▶ _WHAT TO DO_
Transcribe the lines below verbatim, skipping the images.

▶ _DATASET SECTION_
┌────────
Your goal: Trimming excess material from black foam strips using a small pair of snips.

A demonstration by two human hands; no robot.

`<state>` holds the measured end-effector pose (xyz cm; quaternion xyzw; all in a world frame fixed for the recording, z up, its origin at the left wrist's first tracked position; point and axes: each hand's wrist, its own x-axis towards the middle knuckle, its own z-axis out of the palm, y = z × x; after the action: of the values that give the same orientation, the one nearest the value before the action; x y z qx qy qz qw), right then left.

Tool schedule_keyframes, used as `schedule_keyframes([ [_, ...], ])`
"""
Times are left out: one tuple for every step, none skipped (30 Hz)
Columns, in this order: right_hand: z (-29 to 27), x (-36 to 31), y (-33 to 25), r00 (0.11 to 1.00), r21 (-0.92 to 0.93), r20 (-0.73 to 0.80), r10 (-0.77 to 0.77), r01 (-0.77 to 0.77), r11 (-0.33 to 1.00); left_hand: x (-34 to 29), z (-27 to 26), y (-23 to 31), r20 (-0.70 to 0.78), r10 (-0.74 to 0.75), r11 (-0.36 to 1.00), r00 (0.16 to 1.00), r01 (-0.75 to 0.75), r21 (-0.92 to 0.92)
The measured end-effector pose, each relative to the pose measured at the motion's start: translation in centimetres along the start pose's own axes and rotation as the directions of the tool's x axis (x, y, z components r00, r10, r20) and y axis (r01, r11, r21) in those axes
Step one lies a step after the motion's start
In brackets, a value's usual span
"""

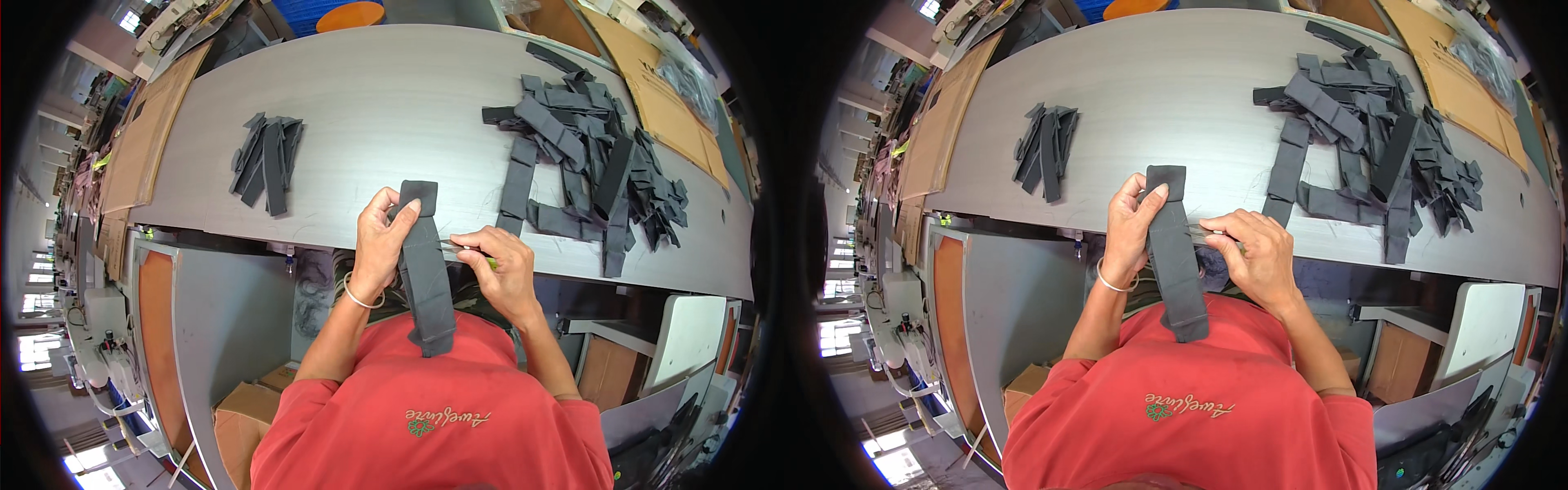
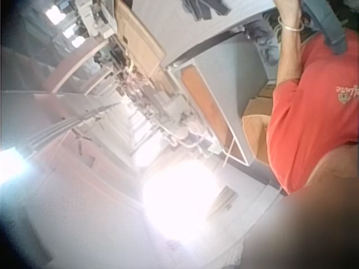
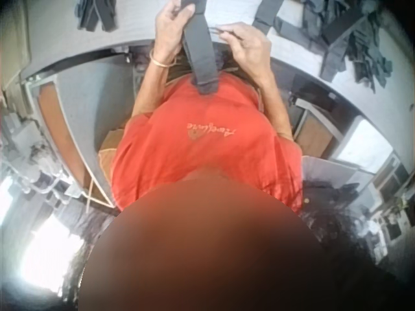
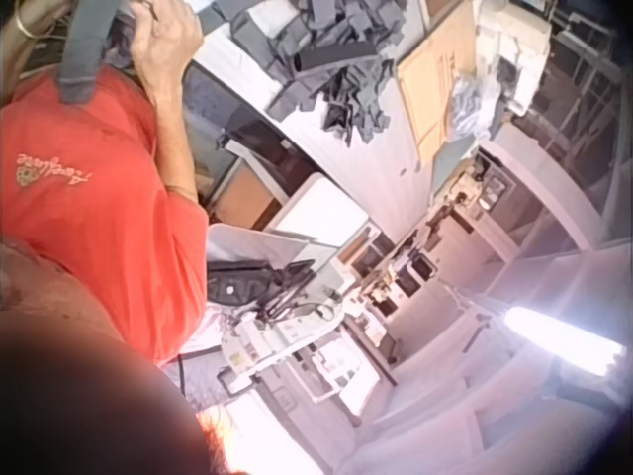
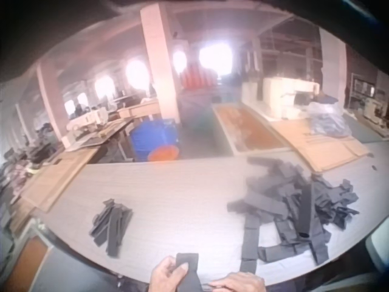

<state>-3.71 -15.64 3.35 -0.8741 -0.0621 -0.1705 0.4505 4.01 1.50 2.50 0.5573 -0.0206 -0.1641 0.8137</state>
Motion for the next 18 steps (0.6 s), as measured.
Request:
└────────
▶ _EXERCISE ANSWER_
Your goal: Trimming excess material from black foam strips using a small pair of snips.

A demonstration by two human hands; no robot.

`<state>` holds the measured end-effector pose (xyz cm; quaternion xyzw; all in a world frame fixed for the recording, z up, its origin at the left wrist's first tracked position; point and axes: each hand's wrist, its own x-axis towards the middle knuckle, its own z-axis out of the palm, y = z × x; after the action: of the values that give the same orientation, the one nearest the value before the action; x y z qx qy qz qw), right then left.

Tool schedule_keyframes, used as `schedule_keyframes([ [_, ...], ])`
"""
Times are left out: one tuple for every step, none skipped (30 Hz)
Columns, in this order: right_hand: z (-29 to 27), x (-36 to 31), y (-33 to 25), r00 (0.11 to 1.00), r21 (-0.92 to 0.93), r20 (-0.73 to 0.80), r10 (-0.77 to 0.77), r01 (-0.77 to 0.77), r11 (-0.33 to 1.00); left_hand: x (-34 to 29), z (-27 to 26), y (-23 to 31), r20 (-0.70 to 0.78), r10 (-0.74 to 0.75), r11 (-0.36 to 1.00), r00 (0.16 to 1.00), r01 (-0.75 to 0.75), r21 (-0.92 to 0.92)
The measured end-effector pose, each relative to the pose measured at the motion's start: translation in centimetres along the start pose's own axes and rotation as the directions of the tool's x axis (x, y, z components r00, r10, r20) and y axis (r01, r11, r21) in those axes
Step one lies a step after the motion's start
In brackets, a value's usual span
"""


<state>-3.71 -15.64 3.35 -0.8741 -0.0621 -0.1705 0.4505 4.01 1.50 2.50 0.5573 -0.0206 -0.1641 0.8137</state>
Motion for the next 18 steps (0.6 s), as measured.
Request:

This completes the output.